Another less immunogenic method is the inducible safety switch caspase9 ( iCasp9 ), which contains a modified human caspase9 fused to the FK506 binding protein.

The induction of iCasp9 depends on the use of AP1903, which is a dimerization chemical inducer, which activates caspase molecules to cause cell apoptosis.

 

A breakthrough new strategy for tumor immune cell therapy

 

 

Inhibitory CARs ( iCAR ) can be used on T cells to control toxicity to healthy tissues. iCAR is composed of an antigen-specific single-chain antibody that is only expressed in normal cells.

It has a strong acute inhibitory signal. Although the activation receptor participates at the same time, it can still limit the activation of T cells.

 

A breakthrough new strategy for tumor immune cell therapy

 

The combination of CAR-T and BsAb can also improve tolerance. For example, CAR is designed to bind to fluorescein isothiocyanate ( FITC ), while FITC is not a target but a universal binding, and BsAb binds FITC to the target.

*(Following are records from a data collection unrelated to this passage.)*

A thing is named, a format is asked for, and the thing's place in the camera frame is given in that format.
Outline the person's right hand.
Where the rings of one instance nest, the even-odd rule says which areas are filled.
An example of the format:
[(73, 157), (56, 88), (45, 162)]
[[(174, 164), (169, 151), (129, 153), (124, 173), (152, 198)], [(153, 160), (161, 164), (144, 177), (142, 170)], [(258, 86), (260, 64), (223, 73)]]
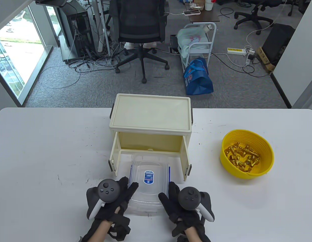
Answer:
[(159, 193), (158, 198), (162, 203), (169, 219), (183, 230), (190, 227), (204, 229), (199, 214), (195, 210), (185, 210), (178, 201), (180, 189), (174, 182), (169, 182), (168, 196)]

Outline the person's left hand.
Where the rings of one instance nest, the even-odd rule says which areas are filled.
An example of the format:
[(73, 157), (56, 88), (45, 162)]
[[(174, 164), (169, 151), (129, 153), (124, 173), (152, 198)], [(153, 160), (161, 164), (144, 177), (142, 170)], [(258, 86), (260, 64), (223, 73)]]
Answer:
[(101, 207), (98, 211), (95, 219), (105, 220), (109, 222), (119, 222), (123, 219), (123, 214), (127, 210), (128, 203), (137, 190), (139, 184), (133, 182), (130, 186), (129, 178), (124, 176), (117, 181), (120, 186), (120, 194), (118, 198), (112, 203), (106, 203), (104, 207)]

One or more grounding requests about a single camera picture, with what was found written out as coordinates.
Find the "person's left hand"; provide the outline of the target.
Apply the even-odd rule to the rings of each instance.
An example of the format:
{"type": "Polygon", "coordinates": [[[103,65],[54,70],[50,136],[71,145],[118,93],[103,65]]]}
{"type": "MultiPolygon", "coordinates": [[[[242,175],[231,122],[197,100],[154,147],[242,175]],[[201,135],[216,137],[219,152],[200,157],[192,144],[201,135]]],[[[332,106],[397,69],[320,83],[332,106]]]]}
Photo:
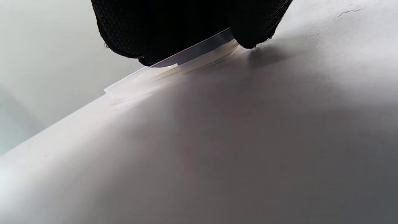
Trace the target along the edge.
{"type": "Polygon", "coordinates": [[[99,33],[114,53],[152,66],[229,29],[244,48],[266,42],[291,0],[93,0],[99,33]]]}

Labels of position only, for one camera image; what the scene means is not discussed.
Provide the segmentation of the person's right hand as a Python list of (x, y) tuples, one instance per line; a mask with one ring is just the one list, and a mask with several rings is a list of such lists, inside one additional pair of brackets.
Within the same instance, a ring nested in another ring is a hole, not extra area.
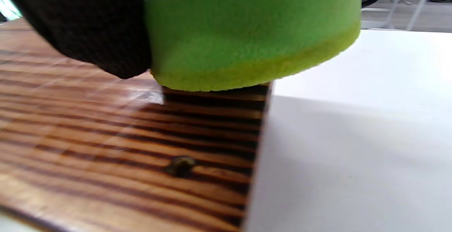
[(11, 0), (67, 57), (173, 89), (234, 89), (329, 60), (378, 0)]

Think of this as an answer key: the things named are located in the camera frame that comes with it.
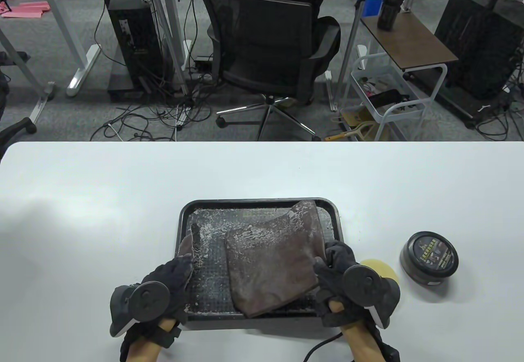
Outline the person's right hand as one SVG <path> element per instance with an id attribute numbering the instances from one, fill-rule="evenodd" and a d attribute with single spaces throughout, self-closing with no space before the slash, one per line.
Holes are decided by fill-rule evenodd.
<path id="1" fill-rule="evenodd" d="M 326 242 L 325 259 L 316 258 L 316 313 L 326 328 L 352 326 L 366 317 L 365 309 L 352 302 L 343 289 L 344 273 L 356 264 L 352 248 L 340 241 Z"/>

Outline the person's left hand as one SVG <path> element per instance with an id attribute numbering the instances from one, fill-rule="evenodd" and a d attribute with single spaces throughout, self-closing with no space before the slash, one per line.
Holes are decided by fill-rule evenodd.
<path id="1" fill-rule="evenodd" d="M 191 254 L 177 256 L 159 265 L 143 278 L 142 283 L 160 282 L 169 290 L 169 304 L 161 318 L 174 319 L 182 325 L 187 322 L 187 284 L 193 273 L 193 264 L 194 259 Z"/>

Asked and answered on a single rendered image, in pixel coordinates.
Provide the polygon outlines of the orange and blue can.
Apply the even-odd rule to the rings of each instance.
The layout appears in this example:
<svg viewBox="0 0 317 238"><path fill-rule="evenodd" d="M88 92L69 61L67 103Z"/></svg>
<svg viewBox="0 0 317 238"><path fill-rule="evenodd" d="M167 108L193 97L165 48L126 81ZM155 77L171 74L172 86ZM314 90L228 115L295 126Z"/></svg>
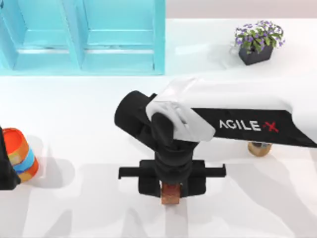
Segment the orange and blue can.
<svg viewBox="0 0 317 238"><path fill-rule="evenodd" d="M21 182L31 180L39 169L38 160L24 134L17 128L4 128L4 146L13 170Z"/></svg>

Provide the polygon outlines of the brown round cup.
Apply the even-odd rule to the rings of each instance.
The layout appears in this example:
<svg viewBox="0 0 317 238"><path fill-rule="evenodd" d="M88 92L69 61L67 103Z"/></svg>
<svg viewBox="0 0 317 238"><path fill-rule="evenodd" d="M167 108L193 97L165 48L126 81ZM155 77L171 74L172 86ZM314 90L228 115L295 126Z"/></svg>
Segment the brown round cup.
<svg viewBox="0 0 317 238"><path fill-rule="evenodd" d="M272 143L264 143L264 142L249 142L248 150L249 152L256 157L266 156L272 147Z"/></svg>

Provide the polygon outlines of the light blue rack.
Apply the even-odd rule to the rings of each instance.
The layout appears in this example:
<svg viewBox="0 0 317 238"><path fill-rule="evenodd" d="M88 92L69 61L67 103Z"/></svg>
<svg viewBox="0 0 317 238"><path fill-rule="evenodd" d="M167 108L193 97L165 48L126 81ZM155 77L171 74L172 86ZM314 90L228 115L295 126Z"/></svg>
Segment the light blue rack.
<svg viewBox="0 0 317 238"><path fill-rule="evenodd" d="M0 75L162 75L166 0L0 0Z"/></svg>

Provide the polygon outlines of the brown bread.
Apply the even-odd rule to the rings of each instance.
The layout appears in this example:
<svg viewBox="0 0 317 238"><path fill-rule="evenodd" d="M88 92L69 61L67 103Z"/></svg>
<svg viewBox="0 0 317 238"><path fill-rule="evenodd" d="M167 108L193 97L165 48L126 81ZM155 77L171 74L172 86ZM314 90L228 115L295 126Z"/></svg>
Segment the brown bread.
<svg viewBox="0 0 317 238"><path fill-rule="evenodd" d="M181 197L180 184L162 183L161 186L161 203L163 205L178 205Z"/></svg>

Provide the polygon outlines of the black pot with purple flowers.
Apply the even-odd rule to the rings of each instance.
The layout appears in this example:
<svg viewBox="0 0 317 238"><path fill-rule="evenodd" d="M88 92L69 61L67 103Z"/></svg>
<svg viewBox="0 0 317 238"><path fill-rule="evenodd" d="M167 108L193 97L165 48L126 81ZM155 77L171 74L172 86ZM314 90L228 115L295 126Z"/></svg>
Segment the black pot with purple flowers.
<svg viewBox="0 0 317 238"><path fill-rule="evenodd" d="M256 64L269 60L273 50L285 44L284 30L268 20L246 23L235 29L234 43L245 65Z"/></svg>

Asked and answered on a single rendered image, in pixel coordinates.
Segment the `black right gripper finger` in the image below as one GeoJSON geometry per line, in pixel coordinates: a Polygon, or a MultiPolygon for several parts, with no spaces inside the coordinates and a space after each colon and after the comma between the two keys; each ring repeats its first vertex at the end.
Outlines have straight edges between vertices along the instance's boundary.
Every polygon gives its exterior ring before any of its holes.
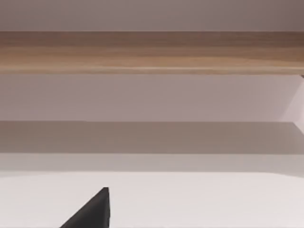
{"type": "Polygon", "coordinates": [[[109,188],[102,188],[60,228],[110,228],[109,188]]]}

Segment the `wooden shelf board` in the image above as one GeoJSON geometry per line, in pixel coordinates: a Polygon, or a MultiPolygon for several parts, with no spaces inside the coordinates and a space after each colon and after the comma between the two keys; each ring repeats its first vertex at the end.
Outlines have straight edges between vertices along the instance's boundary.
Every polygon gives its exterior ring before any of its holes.
{"type": "Polygon", "coordinates": [[[304,75],[304,32],[0,32],[0,74],[304,75]]]}

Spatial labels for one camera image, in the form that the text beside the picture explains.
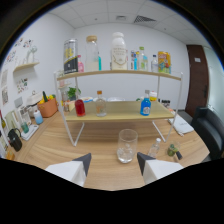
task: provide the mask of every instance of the wooden shelf
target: wooden shelf
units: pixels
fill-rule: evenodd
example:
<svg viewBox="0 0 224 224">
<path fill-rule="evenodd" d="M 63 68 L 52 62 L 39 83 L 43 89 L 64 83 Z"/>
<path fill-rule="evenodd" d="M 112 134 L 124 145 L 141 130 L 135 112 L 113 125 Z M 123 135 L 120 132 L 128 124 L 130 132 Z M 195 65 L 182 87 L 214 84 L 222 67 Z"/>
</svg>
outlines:
<svg viewBox="0 0 224 224">
<path fill-rule="evenodd" d="M 105 70 L 105 71 L 94 71 L 94 72 L 74 72 L 74 73 L 69 73 L 63 77 L 57 78 L 57 80 L 59 81 L 59 80 L 70 79 L 74 77 L 82 77 L 82 76 L 88 76 L 88 75 L 114 74 L 114 73 L 154 75 L 159 77 L 176 79 L 179 81 L 181 80 L 181 78 L 169 75 L 167 73 L 144 72 L 144 71 L 135 71 L 135 70 Z"/>
<path fill-rule="evenodd" d="M 75 108 L 65 116 L 66 121 L 76 122 L 110 122 L 110 121 L 147 121 L 156 119 L 173 118 L 174 115 L 157 101 L 151 102 L 151 111 L 149 116 L 140 114 L 140 101 L 119 101 L 106 102 L 107 115 L 105 117 L 96 116 L 95 102 L 85 103 L 86 115 L 77 117 Z"/>
<path fill-rule="evenodd" d="M 30 68 L 30 67 L 34 67 L 35 65 L 40 64 L 40 62 L 34 62 L 34 63 L 28 63 L 28 64 L 23 64 L 23 65 L 19 65 L 14 69 L 14 72 L 25 69 L 25 68 Z"/>
<path fill-rule="evenodd" d="M 69 86 L 69 85 L 71 85 L 71 83 L 65 84 L 64 86 L 59 86 L 58 89 L 63 89 L 65 87 Z"/>
</svg>

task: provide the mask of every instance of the wooden table
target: wooden table
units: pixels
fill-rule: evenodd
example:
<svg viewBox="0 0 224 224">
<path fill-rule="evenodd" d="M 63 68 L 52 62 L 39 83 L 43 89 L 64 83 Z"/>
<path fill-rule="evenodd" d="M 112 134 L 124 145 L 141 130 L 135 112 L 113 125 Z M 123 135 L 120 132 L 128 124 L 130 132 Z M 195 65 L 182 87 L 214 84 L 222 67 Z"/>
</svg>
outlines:
<svg viewBox="0 0 224 224">
<path fill-rule="evenodd" d="M 170 129 L 167 120 L 156 120 L 160 131 L 166 135 Z M 68 122 L 72 135 L 76 136 L 81 123 Z M 140 172 L 137 155 L 127 164 L 117 159 L 118 133 L 122 129 L 134 129 L 138 132 L 137 152 L 148 153 L 150 146 L 159 138 L 159 133 L 149 120 L 133 122 L 90 122 L 86 123 L 76 147 L 71 145 L 62 117 L 59 112 L 51 118 L 44 118 L 37 132 L 29 141 L 23 140 L 23 147 L 15 152 L 15 161 L 23 162 L 45 169 L 56 163 L 71 161 L 87 153 L 92 160 L 84 187 L 102 190 L 122 190 L 140 188 L 144 180 Z M 181 144 L 182 160 L 176 155 L 169 157 L 167 148 L 169 140 Z M 167 143 L 161 142 L 157 159 L 179 162 L 182 166 L 198 164 L 209 154 L 204 142 L 196 132 L 181 137 L 172 130 Z"/>
</svg>

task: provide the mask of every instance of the ceiling
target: ceiling
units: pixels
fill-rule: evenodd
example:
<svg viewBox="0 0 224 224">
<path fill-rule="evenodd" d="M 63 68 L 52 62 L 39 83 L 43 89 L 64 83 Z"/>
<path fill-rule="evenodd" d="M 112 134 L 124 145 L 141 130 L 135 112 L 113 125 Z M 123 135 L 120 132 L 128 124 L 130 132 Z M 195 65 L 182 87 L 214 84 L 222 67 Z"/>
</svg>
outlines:
<svg viewBox="0 0 224 224">
<path fill-rule="evenodd" d="M 74 0 L 49 13 L 60 17 L 75 29 L 101 23 L 135 24 L 159 30 L 184 44 L 211 48 L 190 22 L 172 9 L 151 0 Z"/>
</svg>

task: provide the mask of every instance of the brown door
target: brown door
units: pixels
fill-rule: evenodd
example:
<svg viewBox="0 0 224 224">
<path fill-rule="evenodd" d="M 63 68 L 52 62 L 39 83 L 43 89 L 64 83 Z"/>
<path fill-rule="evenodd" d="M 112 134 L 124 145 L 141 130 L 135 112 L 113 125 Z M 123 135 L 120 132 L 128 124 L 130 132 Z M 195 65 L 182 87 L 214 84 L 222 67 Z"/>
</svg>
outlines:
<svg viewBox="0 0 224 224">
<path fill-rule="evenodd" d="M 185 111 L 191 116 L 197 106 L 206 106 L 208 98 L 208 65 L 201 45 L 187 45 L 190 63 L 190 84 Z"/>
</svg>

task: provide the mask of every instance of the orange pot
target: orange pot
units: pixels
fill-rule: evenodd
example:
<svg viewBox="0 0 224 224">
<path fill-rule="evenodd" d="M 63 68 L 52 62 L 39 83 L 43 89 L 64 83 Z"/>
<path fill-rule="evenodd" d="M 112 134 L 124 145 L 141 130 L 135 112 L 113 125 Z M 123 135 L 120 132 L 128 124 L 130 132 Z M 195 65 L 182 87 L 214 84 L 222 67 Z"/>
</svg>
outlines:
<svg viewBox="0 0 224 224">
<path fill-rule="evenodd" d="M 42 104 L 37 104 L 37 106 L 42 117 L 51 117 L 58 111 L 56 98 Z"/>
</svg>

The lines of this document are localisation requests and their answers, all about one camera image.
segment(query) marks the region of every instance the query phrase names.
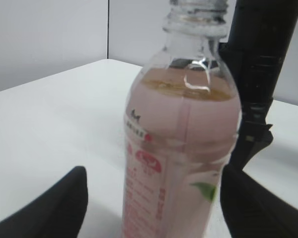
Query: table surface
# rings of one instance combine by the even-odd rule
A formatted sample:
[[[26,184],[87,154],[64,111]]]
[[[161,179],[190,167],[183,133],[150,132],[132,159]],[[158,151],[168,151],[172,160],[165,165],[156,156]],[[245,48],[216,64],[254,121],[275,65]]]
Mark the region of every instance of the table surface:
[[[101,60],[0,92],[0,220],[74,166],[88,173],[89,205],[79,238],[115,238],[124,181],[125,97],[141,68]],[[274,101],[273,144],[245,168],[298,208],[298,106]],[[207,238],[230,237],[217,200]]]

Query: clear plastic
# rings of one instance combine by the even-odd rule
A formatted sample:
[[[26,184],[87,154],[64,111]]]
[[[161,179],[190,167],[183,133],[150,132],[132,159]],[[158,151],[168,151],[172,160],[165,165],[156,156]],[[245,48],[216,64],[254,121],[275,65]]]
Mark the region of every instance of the clear plastic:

Therefore, in the absence of BsAb, CAR-T will not be activated and can be adjusted by the dose of BsAb.

 

 

Finally, combined target antigen recognition is another way to improve tolerance.

In this case, T cell activation depends on the co-activation of two different CARs, one is related to CD3 transduction, and the other is related to the costimulatory receptor CD28 or 4-1BB.

 

 

 

 


Summary

Cell therapy has achieved great success in the treatment of hematological malignancies. However, solid tumors still need to face huge challenges, and further breakthroughs in technology and methods are needed to have a chance of success.

The personalized neoantigen-oriented TCR-T, TIL, bispecific or trispecific engineered CAR-T cells and the combined application with checkpoint inhibitors have become a promising new therapy.

 

From the perspective of safety, the introduction of suicide genes, inhibitory CARs, the combination of CARs and BsAbs, and the combination of target antigens are some new research methods that may change the future development prospects of solid tumor patients.

The further development and breakthrough of these methods in the future will completely change the current model of cancer treatment.

 

 

 

 

 

 

References:

1.New targets and technologies for CAR-T cells. Curr Opin Oncol. 2020 Sep;32(5):510-517.

2. Next generation chimeric antigen receptor T cells: safety strategies to overcome toxicity. Mol Cancer. 2019 Aug 20;18(1):125.

3. Engineered TCR-T Cell Immunotherapy in Anticancer Precision Medicine: Pros and Cons. Front Immunol. 2021;12: 658753.

4. Perspectives of tumor-infiltrating lymphocyte treatment in solidtumors. BMC Med. 2021 Jun 11;19(1):140.